Data Wrangling in R - Final Project

Objective

An analysis of inspection of New York City restaurants since 2011.

As more and more people in the cities eat out more often, health and hygiene of the public has come to the center stage. It is important that the food that is served to the patron as well as the hygiene standards of the restaurants themselves are top-notch. In an attempt to address this concern NYC’s Department of Health and Mental Hygiene (DOHMH) conducts unannounced inspections of restaurants every year. Since 2010, NYC restaurants have to prominently post their Grade (e.g. A/B/C) which empowers diners with decision-making information and incentivizes establishments to improve their hygiene.

The Analysis

This analysis looks at various aspects health and hygiene issues.

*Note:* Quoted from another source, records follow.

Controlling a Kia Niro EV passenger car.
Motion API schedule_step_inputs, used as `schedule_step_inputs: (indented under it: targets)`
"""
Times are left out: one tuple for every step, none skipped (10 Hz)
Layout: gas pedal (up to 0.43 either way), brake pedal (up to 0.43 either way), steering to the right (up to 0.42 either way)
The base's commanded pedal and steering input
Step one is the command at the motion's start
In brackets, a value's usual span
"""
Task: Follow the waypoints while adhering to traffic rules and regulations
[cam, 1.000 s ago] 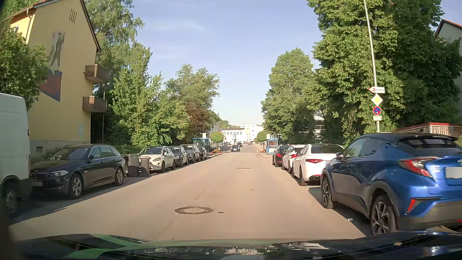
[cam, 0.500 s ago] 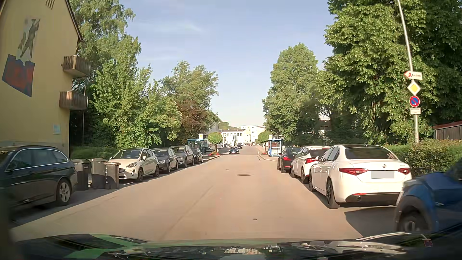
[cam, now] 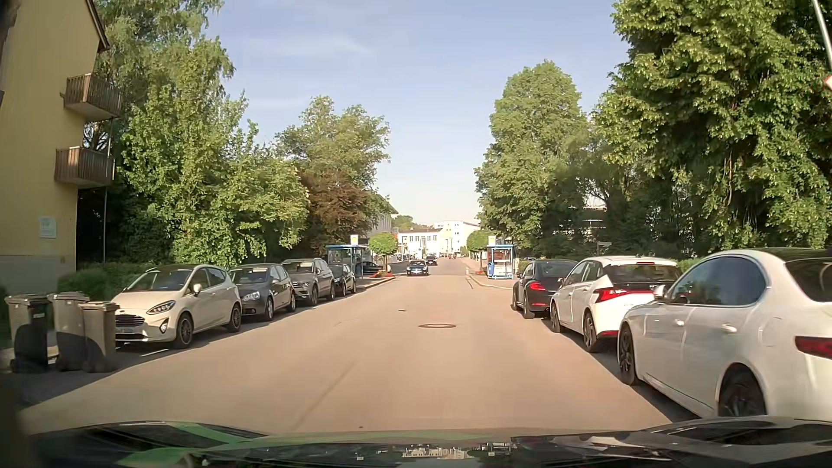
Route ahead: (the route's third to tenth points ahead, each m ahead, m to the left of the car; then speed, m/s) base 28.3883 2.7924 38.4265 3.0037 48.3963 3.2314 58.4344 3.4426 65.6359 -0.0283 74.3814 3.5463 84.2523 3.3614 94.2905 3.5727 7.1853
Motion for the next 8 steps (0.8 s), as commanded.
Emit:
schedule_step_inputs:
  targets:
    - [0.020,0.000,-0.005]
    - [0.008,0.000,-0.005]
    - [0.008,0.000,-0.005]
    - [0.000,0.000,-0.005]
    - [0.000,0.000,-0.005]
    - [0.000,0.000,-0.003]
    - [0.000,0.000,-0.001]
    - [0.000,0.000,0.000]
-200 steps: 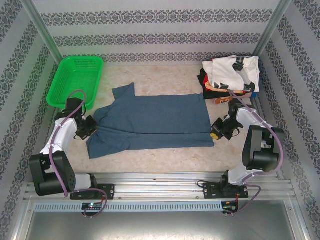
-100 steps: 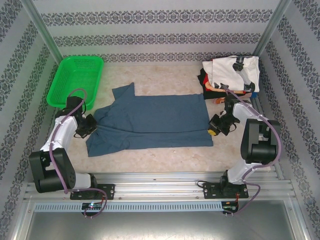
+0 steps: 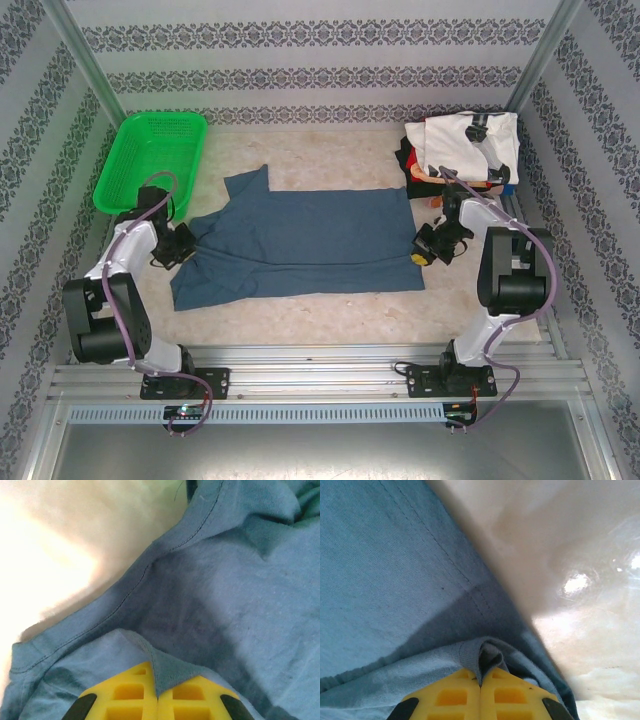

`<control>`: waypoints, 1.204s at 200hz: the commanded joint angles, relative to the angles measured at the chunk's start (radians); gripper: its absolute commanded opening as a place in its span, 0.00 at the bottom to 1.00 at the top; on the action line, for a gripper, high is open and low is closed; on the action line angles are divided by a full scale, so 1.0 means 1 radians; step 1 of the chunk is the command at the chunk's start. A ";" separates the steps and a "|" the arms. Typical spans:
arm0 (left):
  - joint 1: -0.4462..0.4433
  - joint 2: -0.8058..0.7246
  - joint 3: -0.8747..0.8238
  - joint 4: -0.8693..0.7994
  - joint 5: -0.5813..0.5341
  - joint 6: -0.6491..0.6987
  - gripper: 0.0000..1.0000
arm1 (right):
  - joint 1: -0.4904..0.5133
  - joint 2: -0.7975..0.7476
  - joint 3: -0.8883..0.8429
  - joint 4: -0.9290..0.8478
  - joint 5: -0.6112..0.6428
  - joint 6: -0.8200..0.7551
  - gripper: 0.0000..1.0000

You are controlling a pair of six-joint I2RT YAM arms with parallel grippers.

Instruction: Fold and stack the t-shirts

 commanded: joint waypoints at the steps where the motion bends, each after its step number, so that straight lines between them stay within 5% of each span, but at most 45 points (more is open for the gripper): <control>1: -0.009 0.018 0.043 0.032 0.008 0.023 0.00 | 0.014 0.022 0.021 -0.004 0.029 -0.012 0.00; 153: -0.071 0.176 0.168 0.036 0.020 0.071 0.00 | 0.023 0.061 0.029 0.006 0.038 -0.024 0.00; 176: -0.071 0.171 0.168 0.063 0.032 0.043 0.35 | 0.025 0.069 0.041 0.010 0.033 -0.024 0.07; 205: -0.071 0.094 0.194 0.025 0.051 -0.009 0.78 | 0.025 0.049 0.058 0.029 0.017 -0.031 0.40; 241: -0.071 -0.071 0.121 -0.090 0.058 -0.081 0.85 | 0.022 -0.035 0.051 0.006 0.017 -0.065 0.64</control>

Some of the questions answered are: * How do different boroughs stack up against one another- are there more issues in some places? * What are some of the key issues that are reported by the officers? * Has the inspections had any positive impact? * What are some of the top restaurants that have a particular issue?

High Level summary

Manhattan, despite having the largest number of restaurants and high population and customer base does well in terms of hygiene standards
Overall, number of Grade A restaurants have gone up over the years.

Data Source

The data is available at : https://nycopendata.socrata.com/Health/DOHMH-New-York-City-Restaurant-Inspection-Results/xx67-kt59

Date of data collection: 8th December, 2016 - see RECORD.DATE Column
There were 18 variable, some more were added/dropped
Restaurants that were not graded were coded with a INSPECTION.DATE =‘1900-01-01’

Packages Required

library(dplyr) ## used to manupulate data
library(tibble) ## used to create tibbles
library(stringr) ## using regx and other string functions
library(tidyverse)#group of packages used to summarise and visualize data
library(tidyr) ## functions which can be used to make data tidy
library(purrr) ## used for iteration functionns like map
library(RSocrata) ## used for reading socrata API datasets
library(ggplot2)  ## used for plotting graphs
library(lubridate) # used for date manipulations
library(tm) # text Mining Package in R
library(SnowballC) # text Mining Package in R
library(wordcloud) # Package to Build word Clould
library(RColorBrewer) # Package to add color

Data Description

The Codebook is available in the attachments section at : https://nycopendata.socrata.com/Health/DOHMH-New-York-City-Restaurant-Inspection-Results/xx67-kt59/about

The variables available are:

Variable Name	Description	Data Type	Example	# of Missing Values
CAMIS	Unique Identifier for each restaurant	int	30075445,	0
DBA	Restaurant Name	factor	AUNTIE ANNE’S PRETZELS	0
BORO	Borough (Area)	factor	BROOKLYN, BRONX	0
BUILDING	Building Name or Number	character	TERMINAL 1	39
STREET	Street address	factor	W 154TH ST	0
ZIPCODE	Reataurant ZIP code	int (converted to char)	11692	0
PHONE	Restaurant Phone Number	character	9738089525	1
CUISINE.DESCRIPTION	Type of Cuisine	factor	Chinese, Bakery	0
INSPECTION.DATE	Inspection Date	Posixlt (converted to data)	Date Range: 2011-08-23 to 2016-11-16 (There are some dates from 1900 that are dropped)	0
ACTION	Action taken by DOHMH	factor	Establishment Closed by DOHMH, Violations were cited in the following area(s)	0
VIOLATION.CODE	DOHMH Violation Code	factor	02A, 02B	119
VIOLATION.DESCRIPTION	Violation Description as per the officer	factor (converted to character)	Wash hands sign not posted at hand wash facility, Accurate thermometer not provided in refrigerated or hot holding equipment	119
CRITICAL.FLAG	Critical or Not	factor	Critical, Not Critical, Not Applicable	0
SCORE	Score Awarded by DOHMH	int	116, 117	0
GRADE	Grade Awarded by DOHMH	factor	A, B, Not Yet Graded	0
GRADE.DATE	Date when grade was awarded	Posixlt (converted to date)	2011-10-07, 2016-11-16	200885
RECORD.DATE	Date when record was created/updated	Posixlt (converted to date)	2016-11-18	0
INSPECTION.TYPE	Type of inspection (replaced by 2 new columns)	character	Administrative Miscellaneous / Initial Inspection, Cycle Inspection / Compliance Inspection	0
INSPECTION.CLASS	Similar to Type of inspection	character	Administrative Miscellaneous / Initial Inspection, Cycle Inspection / Compliance Inspection	0
INSPECTION.PHASE	Phase of the inspection	character	Initial Inspection, Re-Inspection	0

Importing data

The data is imported using the RSocrata package. The below code is used import data.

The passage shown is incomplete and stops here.